*** Data excerpt ***

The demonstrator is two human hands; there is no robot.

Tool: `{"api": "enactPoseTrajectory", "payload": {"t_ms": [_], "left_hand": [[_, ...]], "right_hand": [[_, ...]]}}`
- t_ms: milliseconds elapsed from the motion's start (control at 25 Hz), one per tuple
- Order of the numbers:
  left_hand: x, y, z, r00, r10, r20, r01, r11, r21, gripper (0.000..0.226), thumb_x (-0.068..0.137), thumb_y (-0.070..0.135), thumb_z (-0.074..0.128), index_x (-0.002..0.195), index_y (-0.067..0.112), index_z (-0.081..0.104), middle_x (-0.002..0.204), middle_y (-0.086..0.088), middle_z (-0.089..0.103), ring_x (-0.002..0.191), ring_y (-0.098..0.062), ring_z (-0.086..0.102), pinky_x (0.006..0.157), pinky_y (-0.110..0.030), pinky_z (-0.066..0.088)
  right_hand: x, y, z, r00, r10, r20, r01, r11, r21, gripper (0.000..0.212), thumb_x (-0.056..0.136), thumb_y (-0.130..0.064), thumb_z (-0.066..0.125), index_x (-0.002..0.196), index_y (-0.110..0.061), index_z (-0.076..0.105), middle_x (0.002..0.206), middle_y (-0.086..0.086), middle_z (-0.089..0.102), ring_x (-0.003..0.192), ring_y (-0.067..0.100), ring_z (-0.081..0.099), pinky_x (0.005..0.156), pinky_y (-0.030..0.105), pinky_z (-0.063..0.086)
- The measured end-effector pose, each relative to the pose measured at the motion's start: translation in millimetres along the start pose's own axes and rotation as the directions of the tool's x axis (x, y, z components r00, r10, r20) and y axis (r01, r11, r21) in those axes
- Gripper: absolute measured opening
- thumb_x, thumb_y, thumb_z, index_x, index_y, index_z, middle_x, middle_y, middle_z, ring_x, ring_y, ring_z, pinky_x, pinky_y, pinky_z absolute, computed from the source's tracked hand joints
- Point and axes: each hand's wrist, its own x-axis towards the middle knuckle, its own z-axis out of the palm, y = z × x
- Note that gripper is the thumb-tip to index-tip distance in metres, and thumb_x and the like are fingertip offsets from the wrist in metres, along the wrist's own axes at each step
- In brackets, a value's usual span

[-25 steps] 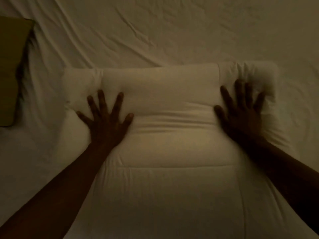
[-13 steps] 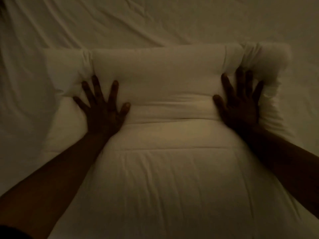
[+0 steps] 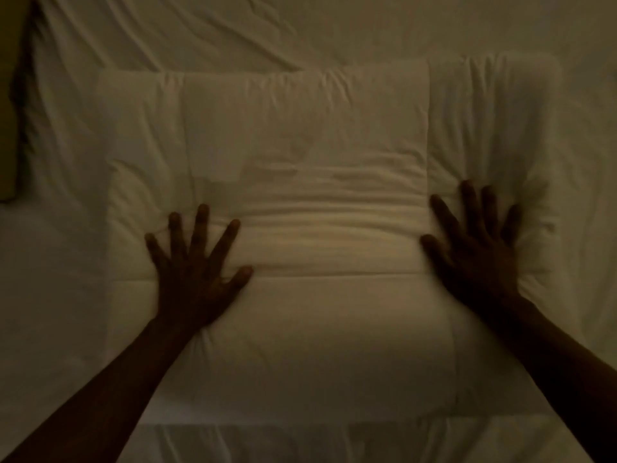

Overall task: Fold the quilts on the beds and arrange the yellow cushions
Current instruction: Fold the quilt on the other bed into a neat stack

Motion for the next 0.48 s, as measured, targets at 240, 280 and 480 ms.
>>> {"api": "enactPoseTrajectory", "payload": {"t_ms": [240,280,480], "left_hand": [[18,14,49,1.0,0.005,-0.018,-0.005,1.0,-0.021,0.079,0.088,0.074,0.024,0.156,0.038,0.007,0.165,-0.009,-0.009,0.149,-0.046,-0.009,0.11,-0.074,0.004],[19,13,50,1.0,-0.005,-0.02,0.005,1.0,-0.028,0.079,0.088,0.074,0.025,0.156,0.039,0.006,0.165,-0.008,-0.009,0.149,-0.045,-0.009,0.11,-0.074,0.004],[7,11,30,0.999,-0.032,-0.004,0.031,0.999,-0.029,0.079,0.086,0.076,0.026,0.155,0.044,0.004,0.166,-0.001,-0.01,0.151,-0.04,-0.005,0.111,-0.072,0.006]], "right_hand": [[18,-3,47,0.999,-0.031,-0.044,0.032,0.999,0.024,0.067,0.096,-0.061,0.03,0.154,-0.039,0.004,0.163,0.003,-0.013,0.15,0.03,-0.013,0.117,0.063,0.001],[19,-4,50,0.998,-0.031,-0.053,0.033,0.999,0.029,0.067,0.096,-0.06,0.031,0.154,-0.039,0.004,0.163,0.003,-0.012,0.15,0.03,-0.013,0.117,0.063,0.001],[11,-3,38,0.999,-0.011,-0.048,0.013,1.0,0.025,0.067,0.095,-0.062,0.031,0.154,-0.04,0.007,0.164,0.001,-0.01,0.15,0.029,-0.01,0.117,0.062,0.003]]}}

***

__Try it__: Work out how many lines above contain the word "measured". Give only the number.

__Task solution__: 3